Con un gemido fuerte, se obligó a correr. Cuando llegó junto a la manguera, algún juego de la luz le dio la impresión de que la boquilla se moviera, se levantara como para atacarlo, y saltó lo mas que pudo para pasar por encima; en su pánico, le pareció que las piernas lo elevaban casi hasta el techo, creyó sentir que los pelos rebeldes del remolino de la coronilla rozaban el yeso, aunque mas tarde se daría cuenta de que no pudo ser así.

Cayo del otro lado de la manguera y siguió corriendo, pero entonces la oyó a sus espaldas, acercándose; el susurro rápido y seco de la cabeza de bronce deslizándose rápidamente sobre la alfombra en pos de él era como el de una serpiente de cascabel que, en el campo, avanza entre la hierba. Venía persiguiéndolo, y de pronto le pareció que la escalera estaba muy lejos, que se alejaba un paso por cada paso que él, a la carrera, daba hacia ella.

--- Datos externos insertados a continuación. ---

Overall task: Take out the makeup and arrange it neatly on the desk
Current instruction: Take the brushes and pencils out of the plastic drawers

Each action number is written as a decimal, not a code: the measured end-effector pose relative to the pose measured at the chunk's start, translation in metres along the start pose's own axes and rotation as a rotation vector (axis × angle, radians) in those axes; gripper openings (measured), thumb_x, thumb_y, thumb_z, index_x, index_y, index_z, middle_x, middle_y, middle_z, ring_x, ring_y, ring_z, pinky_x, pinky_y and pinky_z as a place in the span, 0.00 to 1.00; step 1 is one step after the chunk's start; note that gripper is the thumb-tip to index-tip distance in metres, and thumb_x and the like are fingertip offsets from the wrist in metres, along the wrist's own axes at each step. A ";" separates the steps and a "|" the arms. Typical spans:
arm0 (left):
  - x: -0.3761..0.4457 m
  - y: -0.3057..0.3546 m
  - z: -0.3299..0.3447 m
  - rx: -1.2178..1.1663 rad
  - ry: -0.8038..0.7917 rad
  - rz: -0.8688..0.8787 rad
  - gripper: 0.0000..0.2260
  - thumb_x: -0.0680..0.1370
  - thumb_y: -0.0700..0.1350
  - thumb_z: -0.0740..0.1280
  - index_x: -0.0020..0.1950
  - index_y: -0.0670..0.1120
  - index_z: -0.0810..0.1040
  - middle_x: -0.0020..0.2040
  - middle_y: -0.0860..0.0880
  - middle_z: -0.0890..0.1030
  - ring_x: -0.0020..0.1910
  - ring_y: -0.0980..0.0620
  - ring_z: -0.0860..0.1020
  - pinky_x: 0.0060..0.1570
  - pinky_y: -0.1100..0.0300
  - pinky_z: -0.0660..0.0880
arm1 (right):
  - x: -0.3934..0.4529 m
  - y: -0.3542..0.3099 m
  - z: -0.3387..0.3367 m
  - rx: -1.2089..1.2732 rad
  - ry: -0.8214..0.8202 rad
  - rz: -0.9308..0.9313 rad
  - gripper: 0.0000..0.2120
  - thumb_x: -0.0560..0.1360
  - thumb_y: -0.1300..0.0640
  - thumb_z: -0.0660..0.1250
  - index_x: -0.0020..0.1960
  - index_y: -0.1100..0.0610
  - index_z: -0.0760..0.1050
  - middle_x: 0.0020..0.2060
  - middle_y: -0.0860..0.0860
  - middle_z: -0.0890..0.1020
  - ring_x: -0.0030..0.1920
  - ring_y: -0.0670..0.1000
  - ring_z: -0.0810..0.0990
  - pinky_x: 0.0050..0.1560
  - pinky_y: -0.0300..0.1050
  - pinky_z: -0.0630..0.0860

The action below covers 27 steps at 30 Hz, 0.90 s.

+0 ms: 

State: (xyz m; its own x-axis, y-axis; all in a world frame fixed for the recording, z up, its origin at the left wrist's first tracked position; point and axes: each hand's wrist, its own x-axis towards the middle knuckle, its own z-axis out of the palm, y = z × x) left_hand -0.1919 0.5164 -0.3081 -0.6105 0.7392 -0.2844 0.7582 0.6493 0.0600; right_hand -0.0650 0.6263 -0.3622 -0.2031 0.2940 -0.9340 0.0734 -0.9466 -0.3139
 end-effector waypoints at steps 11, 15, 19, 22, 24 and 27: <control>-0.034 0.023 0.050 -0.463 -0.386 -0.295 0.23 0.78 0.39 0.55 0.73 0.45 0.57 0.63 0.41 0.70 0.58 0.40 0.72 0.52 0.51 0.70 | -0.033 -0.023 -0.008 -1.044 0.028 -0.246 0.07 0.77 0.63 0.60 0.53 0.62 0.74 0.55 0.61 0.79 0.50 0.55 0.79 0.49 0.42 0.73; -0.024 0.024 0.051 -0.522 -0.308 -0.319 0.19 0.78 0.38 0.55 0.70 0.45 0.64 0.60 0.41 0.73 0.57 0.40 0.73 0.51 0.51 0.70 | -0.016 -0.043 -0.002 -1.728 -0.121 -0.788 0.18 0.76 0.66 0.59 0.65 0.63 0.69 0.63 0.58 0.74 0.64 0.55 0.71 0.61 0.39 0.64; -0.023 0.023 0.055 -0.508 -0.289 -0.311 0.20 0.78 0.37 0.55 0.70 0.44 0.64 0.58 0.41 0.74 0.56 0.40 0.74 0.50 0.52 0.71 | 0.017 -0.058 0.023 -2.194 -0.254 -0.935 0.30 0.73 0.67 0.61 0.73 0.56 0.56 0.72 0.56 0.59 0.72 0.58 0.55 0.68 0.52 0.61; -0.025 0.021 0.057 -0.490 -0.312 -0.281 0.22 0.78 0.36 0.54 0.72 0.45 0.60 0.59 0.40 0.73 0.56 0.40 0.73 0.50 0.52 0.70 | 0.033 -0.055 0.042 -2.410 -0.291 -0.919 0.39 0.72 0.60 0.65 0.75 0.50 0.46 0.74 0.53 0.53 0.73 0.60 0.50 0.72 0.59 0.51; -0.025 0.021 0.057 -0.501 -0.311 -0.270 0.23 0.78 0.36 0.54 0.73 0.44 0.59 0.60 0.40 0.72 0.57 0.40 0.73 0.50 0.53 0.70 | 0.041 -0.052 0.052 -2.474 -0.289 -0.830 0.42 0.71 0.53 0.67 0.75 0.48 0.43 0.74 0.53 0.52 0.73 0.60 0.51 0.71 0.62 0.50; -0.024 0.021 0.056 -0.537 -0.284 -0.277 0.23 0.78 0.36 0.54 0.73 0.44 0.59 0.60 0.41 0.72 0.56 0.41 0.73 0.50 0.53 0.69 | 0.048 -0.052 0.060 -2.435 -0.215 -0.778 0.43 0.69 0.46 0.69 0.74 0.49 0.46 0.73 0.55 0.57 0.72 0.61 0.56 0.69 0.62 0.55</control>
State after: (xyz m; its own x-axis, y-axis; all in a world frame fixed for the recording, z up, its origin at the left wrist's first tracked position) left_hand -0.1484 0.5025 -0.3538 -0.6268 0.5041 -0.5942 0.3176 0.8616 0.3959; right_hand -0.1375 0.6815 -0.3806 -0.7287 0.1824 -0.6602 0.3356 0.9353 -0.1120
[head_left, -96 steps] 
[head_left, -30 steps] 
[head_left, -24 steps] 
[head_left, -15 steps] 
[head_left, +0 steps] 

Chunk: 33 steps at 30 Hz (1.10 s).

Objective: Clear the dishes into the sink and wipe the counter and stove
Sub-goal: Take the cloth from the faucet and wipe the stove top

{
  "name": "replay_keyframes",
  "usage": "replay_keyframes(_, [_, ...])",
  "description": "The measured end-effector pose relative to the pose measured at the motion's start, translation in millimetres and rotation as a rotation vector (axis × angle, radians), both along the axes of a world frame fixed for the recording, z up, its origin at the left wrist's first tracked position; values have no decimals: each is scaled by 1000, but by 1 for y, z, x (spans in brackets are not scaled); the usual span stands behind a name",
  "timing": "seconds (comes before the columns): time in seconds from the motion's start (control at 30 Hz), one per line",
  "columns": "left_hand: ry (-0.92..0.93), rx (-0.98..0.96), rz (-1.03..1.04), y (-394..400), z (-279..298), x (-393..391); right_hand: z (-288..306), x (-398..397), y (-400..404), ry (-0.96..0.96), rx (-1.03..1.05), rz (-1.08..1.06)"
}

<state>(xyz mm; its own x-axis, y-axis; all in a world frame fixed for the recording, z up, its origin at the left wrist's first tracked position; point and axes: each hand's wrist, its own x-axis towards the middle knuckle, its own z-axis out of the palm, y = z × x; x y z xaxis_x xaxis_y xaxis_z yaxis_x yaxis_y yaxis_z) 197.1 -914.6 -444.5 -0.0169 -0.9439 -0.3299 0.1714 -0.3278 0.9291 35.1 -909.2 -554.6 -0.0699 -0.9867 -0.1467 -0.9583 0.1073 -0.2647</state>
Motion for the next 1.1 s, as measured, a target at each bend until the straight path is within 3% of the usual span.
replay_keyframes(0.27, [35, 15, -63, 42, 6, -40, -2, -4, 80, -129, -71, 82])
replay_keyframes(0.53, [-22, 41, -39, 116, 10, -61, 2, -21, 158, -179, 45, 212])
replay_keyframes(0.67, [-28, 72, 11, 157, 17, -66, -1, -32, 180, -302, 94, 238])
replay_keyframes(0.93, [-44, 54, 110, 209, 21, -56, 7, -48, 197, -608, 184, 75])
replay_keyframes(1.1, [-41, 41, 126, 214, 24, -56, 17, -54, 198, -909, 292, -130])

¡Papa! , intento gritar, pero la garganta cerrada no dejaba pasar ni una palabra. Se encontraba solo. Tras él, el ruido se hacia más fuerte, el murmullo seco de la serpiente al deslizarse rápidamente sobre las fibras de la alfombra. Ya la tenía sobre los talones, enderezando tal vez la cabeza, mientras el veneno se escurría, transparente, por el hocico de bronce.

Danny llegó a la escalera y tuvo que aferrarse con ambos brazos del pasamanos para detener su carrera. Durante un momento pareció que perdería el equilibrio y bajaría los escalones rodando hasta el final.

Volvió a mirar por encima del hombro.

La manguera no se había movido. Seguía tendida lo mismo que antes, todavía una parte colgaba en la pared, la boquilla de bronce en el suelo del pasillo, con la boquilla apuntando desinteresadamente lejos de él. ¿Viste, tonto?, volvió a regañarse. Tú te lo inventaste todo, gato asustado. No fue más que tu imaginación, gato asustado, gato asustado.

Temblorosas las piernas por la reacción, se aferró al pasamanos de la escalera.

(Si no le perseguía).

le dijo su mente y se aferró a la idea y la repitió.

(no te perseguía, no te perseguía, no, no, no). No había por qué tenerle miedo. En realidad, podría volver a colgar bien la manguera donde estaba, si quería. Podía, claro, pero no creía que lo hiciera. Porque ¿si lo hubiera perseguido y se hubiera vuelto atrás cuando se dio cuenta de que no iba a… poder… alcanzarlo?

La manguera seguía sobre la alfombra, casi como si le preguntara si no le gustaría volver a hacer la prueba.

Jadeante, Danny bajó corriendo la escalera.